5 Tools Parents Can Use to Help Their Children (and Themselves!)

November 19, 2018

Being a parent is hard under the best circumstances. Being a parent of a child who is using substances can feel like you’re being forced to run a marathon with a lead vest on! It can feel like you’re all alone and have to juggle everything in your own life while at the same time being your child’s support. This stress can be enough to make you feel more than a little crazy, frantic, angry or so overwhelmed you just want to give up.

There is hope! There are many skills that parents can use to help reduce the difficulty and distress associated with parenting a substance using child. These tools can help you help your children change their substance use as well as help you help yourself survive the process! While there are many skills to choose from (for a concise and useful version of them, look at the20minuteguide.com), the following 5 are easy to implement and can have an immediate positive impact on both you and your child.

1. Talk about it!

The impulse for many, if not most parents who are dealing with a child struggling with substances is to keep it all quiet. The thinking might go something like this: “this is difficult enough, do I really want to involve more people, and more ideas into this?” And, “I’m really ashamed! What if they judge me? What if they judge my child? I’m better off dealing with this alone.”

This style of thinking makes a lot of sense. Often, when we bring up a “problem” with other people, they try and “solve” it, even if they don’t know all the information, so it seems easier to just keep it to yourself. Or, if there doesn’t seem to be a solution, sharing it can make you feel like your being a burden to someone else.

The problem with thinking like this is that when you don’t discuss what’s going on for you, you end up isolated and alone. And in this space many other problems can take hold like despair and depression. Parents we work with repeat over and over that the moment that they found a group of people they could talk to, the faster they felt like they had the support and strength to keep being an effective helper for their children.

2. Practice Listening

The default position of most helpers, myself included, is to try and offer help. We talk and give suggestions, ideas, thoughts, and feedback. The problem is, sometimes the best way to help is not to talk at all. Sometimes, what’s called for is listening.

When we listen, really listen, we can gather information that we would never have otherwise had access to. And, when we listen actively, meaning that we listen with no other distractions, and give visual signs that we are listening (like nodding your head and making eye contact), we encourage the other person to share more. This seemingly simple act is difficult, so you have to practice. See if you can spend 2 minutes doing nothing but listening. And, when you’re ready, try some of these listening skills to take your listening to the next level.

3. Find Alternate Behaviors

Let’s face it, substance use is reinforcing. Maybe it helps you feel relaxed. Maybe it helps you have more fun, or be more social. Perhaps it helps you by getting rid of things you don’t like, like anxiety or sadness or fear. In any of these situations, using a substance is reinforcing to the person who is using it, which makes it harder for them to be willing or interested in stopping.

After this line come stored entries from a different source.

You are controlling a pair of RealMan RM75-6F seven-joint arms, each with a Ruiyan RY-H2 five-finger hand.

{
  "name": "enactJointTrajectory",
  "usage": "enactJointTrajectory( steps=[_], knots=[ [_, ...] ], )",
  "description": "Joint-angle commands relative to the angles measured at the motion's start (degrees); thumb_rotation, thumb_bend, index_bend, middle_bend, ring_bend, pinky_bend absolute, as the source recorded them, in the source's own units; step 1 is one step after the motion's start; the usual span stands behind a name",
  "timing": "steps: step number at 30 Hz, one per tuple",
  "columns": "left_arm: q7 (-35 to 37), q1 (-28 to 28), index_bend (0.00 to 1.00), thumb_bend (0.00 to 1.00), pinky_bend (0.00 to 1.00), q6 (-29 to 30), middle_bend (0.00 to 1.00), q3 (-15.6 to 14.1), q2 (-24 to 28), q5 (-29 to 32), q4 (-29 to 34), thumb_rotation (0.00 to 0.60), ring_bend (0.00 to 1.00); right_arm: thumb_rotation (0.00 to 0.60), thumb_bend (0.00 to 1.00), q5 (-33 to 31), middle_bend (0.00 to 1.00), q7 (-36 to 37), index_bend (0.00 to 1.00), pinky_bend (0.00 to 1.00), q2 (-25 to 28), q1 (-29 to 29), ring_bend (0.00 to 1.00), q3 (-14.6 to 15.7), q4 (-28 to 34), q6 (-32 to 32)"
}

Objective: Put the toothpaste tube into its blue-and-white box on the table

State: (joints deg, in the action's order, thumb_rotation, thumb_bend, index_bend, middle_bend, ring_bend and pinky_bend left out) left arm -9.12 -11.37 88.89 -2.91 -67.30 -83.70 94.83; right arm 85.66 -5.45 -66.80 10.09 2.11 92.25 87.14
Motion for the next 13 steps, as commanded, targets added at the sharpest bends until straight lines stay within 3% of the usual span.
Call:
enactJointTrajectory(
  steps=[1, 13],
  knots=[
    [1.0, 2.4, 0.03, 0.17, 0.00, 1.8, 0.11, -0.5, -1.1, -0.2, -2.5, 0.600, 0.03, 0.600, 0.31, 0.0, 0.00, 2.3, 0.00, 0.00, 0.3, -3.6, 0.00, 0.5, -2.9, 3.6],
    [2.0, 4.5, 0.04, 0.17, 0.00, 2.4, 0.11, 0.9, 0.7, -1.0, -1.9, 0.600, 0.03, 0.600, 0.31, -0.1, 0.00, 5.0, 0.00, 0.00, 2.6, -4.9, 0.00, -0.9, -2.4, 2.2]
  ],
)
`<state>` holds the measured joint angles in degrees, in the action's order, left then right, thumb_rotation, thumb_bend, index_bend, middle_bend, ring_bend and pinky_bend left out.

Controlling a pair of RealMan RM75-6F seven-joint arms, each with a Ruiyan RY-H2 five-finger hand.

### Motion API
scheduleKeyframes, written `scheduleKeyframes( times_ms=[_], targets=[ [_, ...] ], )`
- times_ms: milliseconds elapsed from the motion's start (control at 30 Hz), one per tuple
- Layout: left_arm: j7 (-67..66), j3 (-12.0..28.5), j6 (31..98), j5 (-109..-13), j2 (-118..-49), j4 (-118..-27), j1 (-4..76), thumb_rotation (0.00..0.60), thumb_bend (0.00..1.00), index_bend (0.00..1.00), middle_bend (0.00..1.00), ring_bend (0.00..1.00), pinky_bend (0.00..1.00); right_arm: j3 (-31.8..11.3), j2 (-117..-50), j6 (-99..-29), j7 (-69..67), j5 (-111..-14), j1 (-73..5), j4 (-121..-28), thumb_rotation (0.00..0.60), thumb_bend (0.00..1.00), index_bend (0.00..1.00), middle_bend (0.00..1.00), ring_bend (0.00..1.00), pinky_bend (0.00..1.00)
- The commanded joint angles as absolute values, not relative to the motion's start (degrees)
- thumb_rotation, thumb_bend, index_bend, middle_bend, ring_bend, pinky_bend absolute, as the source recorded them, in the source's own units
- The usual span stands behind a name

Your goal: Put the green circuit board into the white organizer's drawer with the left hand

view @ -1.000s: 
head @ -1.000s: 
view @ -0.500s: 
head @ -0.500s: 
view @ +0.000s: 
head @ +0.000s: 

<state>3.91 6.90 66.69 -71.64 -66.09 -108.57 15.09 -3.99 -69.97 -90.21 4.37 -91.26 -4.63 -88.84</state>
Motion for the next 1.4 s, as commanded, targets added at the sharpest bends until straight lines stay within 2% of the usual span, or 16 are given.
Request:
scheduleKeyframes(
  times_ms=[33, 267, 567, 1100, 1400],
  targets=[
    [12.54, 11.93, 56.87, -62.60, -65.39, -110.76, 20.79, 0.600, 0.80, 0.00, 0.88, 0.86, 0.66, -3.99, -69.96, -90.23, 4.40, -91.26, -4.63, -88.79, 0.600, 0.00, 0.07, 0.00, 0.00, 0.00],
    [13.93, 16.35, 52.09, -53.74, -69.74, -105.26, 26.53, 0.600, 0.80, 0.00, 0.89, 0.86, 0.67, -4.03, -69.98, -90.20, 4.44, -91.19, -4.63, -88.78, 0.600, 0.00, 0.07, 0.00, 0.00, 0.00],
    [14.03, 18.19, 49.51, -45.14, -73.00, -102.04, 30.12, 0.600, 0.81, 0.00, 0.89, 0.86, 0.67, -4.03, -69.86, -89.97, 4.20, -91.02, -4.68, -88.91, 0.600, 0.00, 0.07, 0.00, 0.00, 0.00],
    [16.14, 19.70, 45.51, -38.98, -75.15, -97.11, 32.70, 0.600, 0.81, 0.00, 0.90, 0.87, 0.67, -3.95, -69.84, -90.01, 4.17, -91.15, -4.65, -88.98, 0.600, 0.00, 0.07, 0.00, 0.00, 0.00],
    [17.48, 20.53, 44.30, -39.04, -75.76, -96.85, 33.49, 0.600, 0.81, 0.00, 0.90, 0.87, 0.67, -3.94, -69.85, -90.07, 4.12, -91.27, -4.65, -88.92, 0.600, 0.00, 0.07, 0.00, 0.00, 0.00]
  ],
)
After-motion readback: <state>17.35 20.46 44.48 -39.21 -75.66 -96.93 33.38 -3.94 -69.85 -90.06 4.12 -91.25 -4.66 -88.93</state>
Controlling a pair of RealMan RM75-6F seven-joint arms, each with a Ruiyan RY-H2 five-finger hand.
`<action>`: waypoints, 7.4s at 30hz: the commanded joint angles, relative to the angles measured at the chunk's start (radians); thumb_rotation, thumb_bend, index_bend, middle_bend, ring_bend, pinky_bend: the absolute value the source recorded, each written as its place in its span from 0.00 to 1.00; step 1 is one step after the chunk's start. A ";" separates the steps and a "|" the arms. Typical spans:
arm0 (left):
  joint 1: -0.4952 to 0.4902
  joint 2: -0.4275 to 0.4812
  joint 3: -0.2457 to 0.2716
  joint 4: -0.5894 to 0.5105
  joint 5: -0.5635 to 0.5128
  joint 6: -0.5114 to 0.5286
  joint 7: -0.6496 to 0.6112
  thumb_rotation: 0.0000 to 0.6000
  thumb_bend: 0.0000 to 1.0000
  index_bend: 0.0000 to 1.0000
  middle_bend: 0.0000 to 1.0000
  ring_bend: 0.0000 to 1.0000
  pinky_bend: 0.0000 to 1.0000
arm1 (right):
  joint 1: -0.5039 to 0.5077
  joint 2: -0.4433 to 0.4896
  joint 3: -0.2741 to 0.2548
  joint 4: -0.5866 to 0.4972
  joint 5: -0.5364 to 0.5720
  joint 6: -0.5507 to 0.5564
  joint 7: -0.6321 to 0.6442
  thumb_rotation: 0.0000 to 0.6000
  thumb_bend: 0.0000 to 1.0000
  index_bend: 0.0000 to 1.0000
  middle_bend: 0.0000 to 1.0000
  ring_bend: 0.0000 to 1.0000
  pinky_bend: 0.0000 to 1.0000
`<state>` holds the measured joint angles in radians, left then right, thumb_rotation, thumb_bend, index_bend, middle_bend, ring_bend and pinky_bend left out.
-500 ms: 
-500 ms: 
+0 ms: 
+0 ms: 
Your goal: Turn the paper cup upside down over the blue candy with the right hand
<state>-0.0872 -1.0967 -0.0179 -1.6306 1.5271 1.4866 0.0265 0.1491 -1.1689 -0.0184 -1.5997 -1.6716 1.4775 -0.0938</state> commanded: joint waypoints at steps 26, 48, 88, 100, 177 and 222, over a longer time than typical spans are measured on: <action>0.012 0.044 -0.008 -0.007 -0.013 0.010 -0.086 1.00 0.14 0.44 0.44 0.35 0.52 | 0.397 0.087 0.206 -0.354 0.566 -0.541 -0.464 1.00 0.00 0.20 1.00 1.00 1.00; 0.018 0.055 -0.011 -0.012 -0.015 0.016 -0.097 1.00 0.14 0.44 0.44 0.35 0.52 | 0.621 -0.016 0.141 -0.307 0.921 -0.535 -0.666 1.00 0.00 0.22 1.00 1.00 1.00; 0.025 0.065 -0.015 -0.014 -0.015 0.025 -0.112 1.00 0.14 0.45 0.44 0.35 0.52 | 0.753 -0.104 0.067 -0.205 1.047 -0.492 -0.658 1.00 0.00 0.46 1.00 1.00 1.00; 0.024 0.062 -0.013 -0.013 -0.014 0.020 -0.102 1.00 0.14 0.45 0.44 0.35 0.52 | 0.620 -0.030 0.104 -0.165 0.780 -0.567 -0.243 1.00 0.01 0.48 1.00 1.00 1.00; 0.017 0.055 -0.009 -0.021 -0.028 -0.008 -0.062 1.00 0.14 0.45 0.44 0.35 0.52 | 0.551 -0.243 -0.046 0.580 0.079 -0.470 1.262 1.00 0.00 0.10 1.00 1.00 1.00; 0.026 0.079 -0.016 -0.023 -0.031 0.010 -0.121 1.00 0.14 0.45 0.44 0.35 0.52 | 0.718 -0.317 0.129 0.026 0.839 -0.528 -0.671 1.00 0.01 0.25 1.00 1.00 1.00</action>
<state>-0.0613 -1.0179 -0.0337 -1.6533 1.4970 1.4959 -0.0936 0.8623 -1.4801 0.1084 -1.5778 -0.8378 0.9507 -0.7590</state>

If you can use your listening skills from before to help recognize what your child gets from using substances, then you can start to work on finding alternative ways of helping them get that result. So, if your child feels that substances helps them connect with friends more, see if you can find something that they can do that doesn’t have substances, like going to a game, or inviting people over to hang at your house. If it’s relaxation, perhaps helping your child find other ways of relaxing, like getting a massage. If you can find out what they are getting from their substance use, you may be able to help them find alternatives as well.

4. Catch Them Being Good

When a child is getting attention for misbehaving, it can be a major drag on them, and on you. When they are getting attention for being good, everyone’s mood and spirits rise. If you can shift your attention to what they are doing well versus what they are doing wrong, you can help change the script at home and in their lives.

For this one, you may have to start small and search hard for those moments where they are doing something well. Did they remember to pick up their clothes off the floor? That counts! Did they get their homework in on time this week? Check! Even if they are still slipping, but you can see them trying, we can point that out. Noticing that they are working towards change and doing things well can help foster an environment that competes with substance use.

5. Be Kind to Yourself!

All behavior change is a slow process. Changing substance use behaviors is especially slow. And, you’re a human being, who isn’t always going to get everything right! Be kind to yourself when your struggling, and generous to yourself when you’re feeling weak. Change takes time, and comes with many missteps along the way. If you can treat yourself the way you would treat a friend who was going through something similar, with compassion and caring, you can weather the long road ahead.

Like I said, being a parent is hard. And, being skillful can make the difficult process of change for your child and your family easier.